When you write out the listing, keep every character and omit the pictures.

Content starts

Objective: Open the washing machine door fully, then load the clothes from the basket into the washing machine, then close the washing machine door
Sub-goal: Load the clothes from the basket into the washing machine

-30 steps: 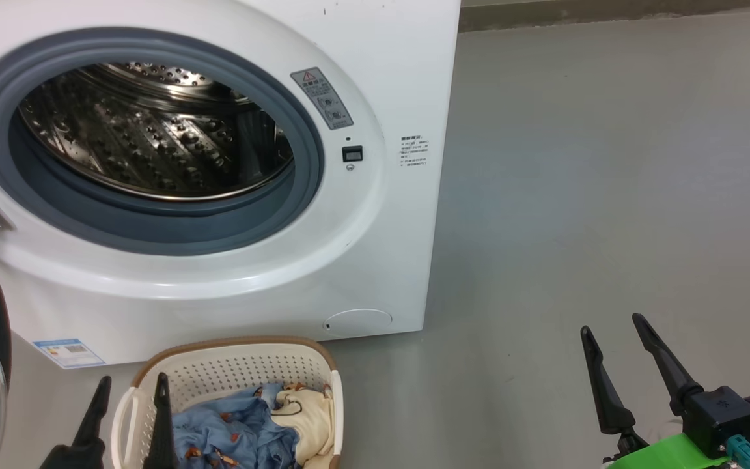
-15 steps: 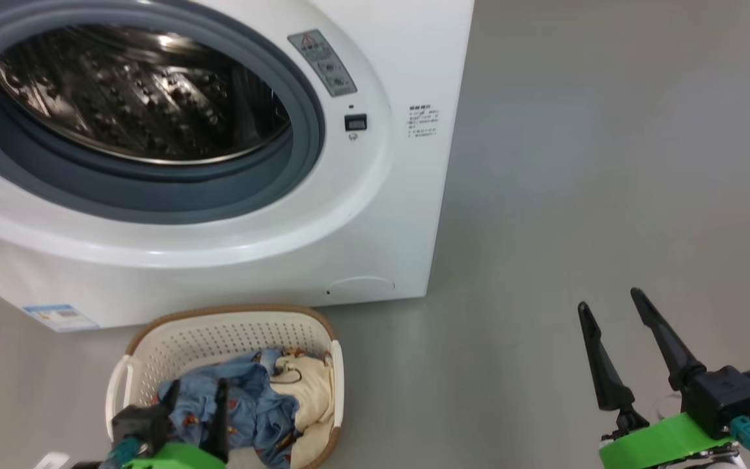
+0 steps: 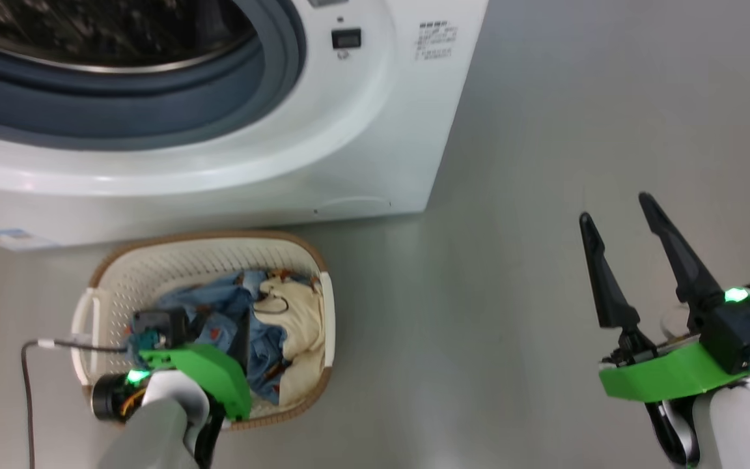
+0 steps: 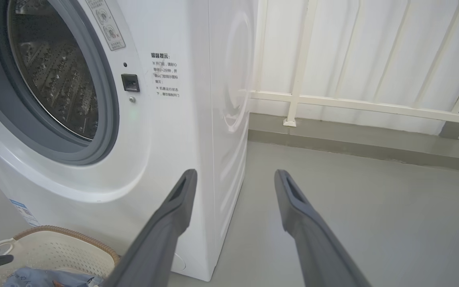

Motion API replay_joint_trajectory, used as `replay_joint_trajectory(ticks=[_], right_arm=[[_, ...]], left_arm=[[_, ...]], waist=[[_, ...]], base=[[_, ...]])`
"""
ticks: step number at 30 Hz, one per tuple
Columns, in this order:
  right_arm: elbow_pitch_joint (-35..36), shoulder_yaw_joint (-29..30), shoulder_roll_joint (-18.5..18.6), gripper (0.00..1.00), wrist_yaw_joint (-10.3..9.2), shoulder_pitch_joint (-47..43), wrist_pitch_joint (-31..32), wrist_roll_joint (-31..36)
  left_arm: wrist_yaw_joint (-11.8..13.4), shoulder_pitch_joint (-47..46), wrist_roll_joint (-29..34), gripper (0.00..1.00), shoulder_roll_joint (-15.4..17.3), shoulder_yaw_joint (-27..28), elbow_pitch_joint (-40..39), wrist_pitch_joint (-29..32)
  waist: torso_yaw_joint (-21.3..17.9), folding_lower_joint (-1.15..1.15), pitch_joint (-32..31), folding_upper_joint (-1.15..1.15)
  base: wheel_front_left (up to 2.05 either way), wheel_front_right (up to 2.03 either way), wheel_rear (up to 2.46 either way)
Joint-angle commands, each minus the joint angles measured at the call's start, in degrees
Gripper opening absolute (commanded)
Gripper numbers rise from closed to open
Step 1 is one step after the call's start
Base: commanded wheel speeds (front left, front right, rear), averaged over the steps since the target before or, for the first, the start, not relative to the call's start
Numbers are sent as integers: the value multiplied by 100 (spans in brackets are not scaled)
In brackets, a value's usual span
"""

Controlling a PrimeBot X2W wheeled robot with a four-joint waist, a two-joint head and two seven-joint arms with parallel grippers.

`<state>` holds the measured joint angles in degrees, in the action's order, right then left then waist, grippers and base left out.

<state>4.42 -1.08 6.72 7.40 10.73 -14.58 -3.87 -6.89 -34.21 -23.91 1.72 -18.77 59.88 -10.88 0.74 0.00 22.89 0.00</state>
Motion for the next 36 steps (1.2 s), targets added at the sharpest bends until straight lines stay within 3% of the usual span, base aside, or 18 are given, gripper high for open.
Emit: replay_joint_trajectory(ticks=[1, 18, 32, 33, 34, 36], right_arm=[[177, -153, 41, 100, 9, 108, -42, -69], [669, -96, 263, 100, 9, 569, -42, -2], [909, 104, 290, 100, 9, 359, -42, 31], [917, 112, 297, 100, 9, 347, -42, 32], [923, 117, 304, 100, 9, 337, -42, 32], [926, 126, 314, 100, 9, 326, -42, 29]], left_arm=[[-44, -144, -124, 100, 119, 65, 24, -19], [-58, -1373, -1464, 100, 116, -777, 888, 139], [-59, -1708, -1933, 100, 116, -1039, 1184, 66], [-59, -1708, -1962, 77, 116, -1059, 1198, 69], [-59, -1706, -1989, 48, 116, -1081, 1208, 69], [-59, -1690, -2043, 19, 116, -1127, 1226, 63]], waist=[[-105, 0, 735, 0], [-309, 0, 2485, 0], [-297, 0, 2830, 0], [-295, 0, 2831, 0], [-294, 0, 2830, 0], [-293, 0, 2820, 0]], base=[[0, 0, 0], [0, 0, 0], [0, 0, 0], [0, 0, 0], [0, 0, 0], [0, 0, 0]])
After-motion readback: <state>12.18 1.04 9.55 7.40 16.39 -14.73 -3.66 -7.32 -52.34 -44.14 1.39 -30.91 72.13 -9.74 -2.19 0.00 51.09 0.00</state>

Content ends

*WORKED SOLUTION:*
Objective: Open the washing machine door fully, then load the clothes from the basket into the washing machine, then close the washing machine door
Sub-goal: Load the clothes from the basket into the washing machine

-30 steps: 
-15 steps: 
+0 steps: 
+0 steps: 

Motion API replay_joint_trajectory, used as `replay_joint_trajectory(ticks=[_], right_arm=[[_, ...]], left_arm=[[_, ...]], waist=[[_, ...]], base=[[_, ...]])`
"""
ticks: step number at 30 Hz, one per tuple
Columns, in this order:
  right_arm: elbow_pitch_joint (-35..36), shoulder_yaw_joint (-29..30), shoulder_roll_joint (-18.5..18.6), gripper (0.00..1.00), wrist_yaw_joint (-10.3..9.2), shoulder_pitch_joint (-47..43), wrist_pitch_joint (-31..32), wrist_roll_joint (-31..36)
  left_arm: wrist_yaw_joint (-11.8..13.4), shoulder_pitch_joint (-47..46), wrist_roll_joint (-29..34), gripper (0.00..1.00), shoulder_roll_joint (-15.4..17.3), shoulder_yaw_joint (-27..28), elbow_pitch_joint (-40..39), wrist_pitch_joint (-29..32)
  waist: torso_yaw_joint (-21.3..17.9), folding_lower_joint (-1.15..1.15), pitch_joint (-32..31), folding_upper_joint (-1.15..1.15)
  base: wheel_front_left (up to 2.05 either way), wheel_front_right (up to 2.03 either way), wheel_rear (up to 2.46 either way)
Joint-angle commands, each minus the joint angles measured at the call's start, in degrees
Gripper opening absolute (commanded)
Gripper numbers rise from closed to open
Step 1 is one step after the call's start
Base: commanded wheel speeds (front left, front right, rear), averaged over the steps since the target before or, for the first, the start, not relative to the call's start
Numbers are sent as integers: the value multiplied by 100 (spans in brackets are not scaled)
In brackets, a value's usual span
"""

Controlling a PrimeBot X2W wheeled robot with a four-joint waist, a two-joint head and two seven-joint arms with parallel grippers.

`<state>` holds the measured joint angles in degrees, in the action's order, right then left then waist, grippers and base left out.

<state>4.42 -1.08 6.72 7.40 10.73 -14.58 -3.87 -6.89 -34.21 -23.91 1.72 -18.77 59.88 -10.88 0.74 0.00 22.89 0.00</state>
Motion for the next 36 steps (1.2 s), targets added at the sharpest bends until straight lines stay within 3% of the usual span, base aside, or 18 are given, gripper high for open.
Emit: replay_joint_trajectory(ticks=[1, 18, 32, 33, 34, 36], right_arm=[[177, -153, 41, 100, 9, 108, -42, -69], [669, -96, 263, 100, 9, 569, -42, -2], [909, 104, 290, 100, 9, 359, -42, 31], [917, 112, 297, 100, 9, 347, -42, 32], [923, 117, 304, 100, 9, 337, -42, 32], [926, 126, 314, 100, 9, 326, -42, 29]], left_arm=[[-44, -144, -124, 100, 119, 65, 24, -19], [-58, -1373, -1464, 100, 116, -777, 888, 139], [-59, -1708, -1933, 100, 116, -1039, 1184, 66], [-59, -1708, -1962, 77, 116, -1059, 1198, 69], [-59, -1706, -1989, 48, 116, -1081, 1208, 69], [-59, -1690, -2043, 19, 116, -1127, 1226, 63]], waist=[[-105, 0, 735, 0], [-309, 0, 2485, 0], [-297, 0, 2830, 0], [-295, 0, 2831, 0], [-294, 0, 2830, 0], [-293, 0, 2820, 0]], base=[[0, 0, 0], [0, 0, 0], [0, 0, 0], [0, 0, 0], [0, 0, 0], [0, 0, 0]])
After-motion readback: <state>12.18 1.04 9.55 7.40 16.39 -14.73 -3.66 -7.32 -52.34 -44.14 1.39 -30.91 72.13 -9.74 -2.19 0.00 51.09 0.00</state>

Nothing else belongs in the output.